Repare que o movimento da ação está longe de ser linear. As subidas se dão em dois grandes saltos. Um em junho, quando INEP4 pula para R$4,00 e outro no final de outubro e começo de novembro quando pula de novo para R$6,00. Grosso modo, pode-se dizer que a ação anda de lado de janeiro a maio (5 meses) para dobrar em duas semanas. Depois anda de lado de novo até novembro (mais 4 meses) e pula para um patamar 50% maior. O investidor que ficou fora do ativo nos meses de junho e novembro perdeu toda a valorização do ano! Ou seja, em 12 meses a ação triplicou de preço, só que o movimento se deu em apenas dois meses. Nos outros 10, só marasmo.

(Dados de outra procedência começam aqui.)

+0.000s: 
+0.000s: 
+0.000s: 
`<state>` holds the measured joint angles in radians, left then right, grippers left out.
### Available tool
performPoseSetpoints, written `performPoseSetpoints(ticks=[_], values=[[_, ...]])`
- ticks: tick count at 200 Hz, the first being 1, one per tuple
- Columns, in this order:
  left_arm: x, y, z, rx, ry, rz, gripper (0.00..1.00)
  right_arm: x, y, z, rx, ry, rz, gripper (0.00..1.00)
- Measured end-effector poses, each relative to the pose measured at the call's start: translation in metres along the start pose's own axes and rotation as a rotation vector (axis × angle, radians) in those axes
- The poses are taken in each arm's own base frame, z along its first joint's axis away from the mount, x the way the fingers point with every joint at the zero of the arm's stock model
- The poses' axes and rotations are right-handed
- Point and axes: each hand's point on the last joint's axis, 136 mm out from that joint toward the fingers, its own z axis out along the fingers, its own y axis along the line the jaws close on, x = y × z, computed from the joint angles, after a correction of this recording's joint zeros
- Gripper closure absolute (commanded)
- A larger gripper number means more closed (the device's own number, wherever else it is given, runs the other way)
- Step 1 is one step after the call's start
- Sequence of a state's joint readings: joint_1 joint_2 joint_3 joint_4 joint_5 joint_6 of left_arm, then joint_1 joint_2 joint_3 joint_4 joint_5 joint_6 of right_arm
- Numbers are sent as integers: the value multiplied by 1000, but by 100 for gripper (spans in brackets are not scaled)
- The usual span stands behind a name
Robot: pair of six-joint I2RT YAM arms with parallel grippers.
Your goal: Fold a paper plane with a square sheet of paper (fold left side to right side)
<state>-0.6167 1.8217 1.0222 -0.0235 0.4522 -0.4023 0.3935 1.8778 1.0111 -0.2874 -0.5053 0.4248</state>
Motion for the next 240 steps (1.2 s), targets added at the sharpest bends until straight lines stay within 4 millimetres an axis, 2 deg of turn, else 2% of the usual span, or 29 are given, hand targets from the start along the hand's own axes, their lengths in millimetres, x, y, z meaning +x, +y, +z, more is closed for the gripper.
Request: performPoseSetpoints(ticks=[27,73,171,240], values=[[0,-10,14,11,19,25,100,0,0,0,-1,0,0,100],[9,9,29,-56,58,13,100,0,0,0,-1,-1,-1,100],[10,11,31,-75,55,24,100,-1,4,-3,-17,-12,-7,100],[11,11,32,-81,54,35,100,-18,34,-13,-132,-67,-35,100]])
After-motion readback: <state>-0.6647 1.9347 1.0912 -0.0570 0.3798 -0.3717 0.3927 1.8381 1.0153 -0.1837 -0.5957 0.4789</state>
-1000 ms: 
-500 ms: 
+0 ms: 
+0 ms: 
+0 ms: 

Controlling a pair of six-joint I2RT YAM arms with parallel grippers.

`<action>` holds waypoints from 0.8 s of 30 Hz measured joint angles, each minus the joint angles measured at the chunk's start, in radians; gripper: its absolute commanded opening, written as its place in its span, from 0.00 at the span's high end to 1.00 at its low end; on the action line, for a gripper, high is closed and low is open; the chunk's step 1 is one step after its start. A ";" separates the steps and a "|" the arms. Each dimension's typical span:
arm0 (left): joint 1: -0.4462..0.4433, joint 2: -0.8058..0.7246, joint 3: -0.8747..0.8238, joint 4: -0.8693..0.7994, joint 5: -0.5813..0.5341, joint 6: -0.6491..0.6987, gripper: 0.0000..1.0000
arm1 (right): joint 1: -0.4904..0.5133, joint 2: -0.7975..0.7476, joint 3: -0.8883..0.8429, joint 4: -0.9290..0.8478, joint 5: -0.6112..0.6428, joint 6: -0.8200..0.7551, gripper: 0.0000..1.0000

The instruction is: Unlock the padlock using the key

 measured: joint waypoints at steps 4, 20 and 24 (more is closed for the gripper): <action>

Uma maneira interessante de se observar esse comportamento é olhar para o histograma de retornos da ação. Ele mostra as frequências relativas de retornos ao longo do ano. Se seguisse um comportamento normal, 95% das dos retornos deveriam estar em torno da média (0,45%). Mas não estão.
Repare que existe um agrupamento a direita significativo, ou seja, os eventos extremos de aumentos de mais de 6% num dia são relativamente freqüentes. Alias, são esses que provocam os saltos de junho e novembro e conferem a não-linearidade do comportamento do ativo, ou se quiserem, sua “não gaussianidade”. Temos no caso dessas 245 observações um desvio padrão de 2,78%. Nos extremos da cauda direita e esquerda não é difícil perceber que eventos maiores do que 2 desvios padrão ocorrem com maior freqüência do que em 5% de todas observações. Nesse exemplo somam aproximadamente 9% das ocorrências (14/245).
Bom, está claro então que temos aqui um belo exemplo de eventos extremos freqüentes. Moral da história, se você é um investidor que acredita em Bolsa e for viajar esse ano, fique comprado, pois um mês pode te custar o retorno do ano inteiro.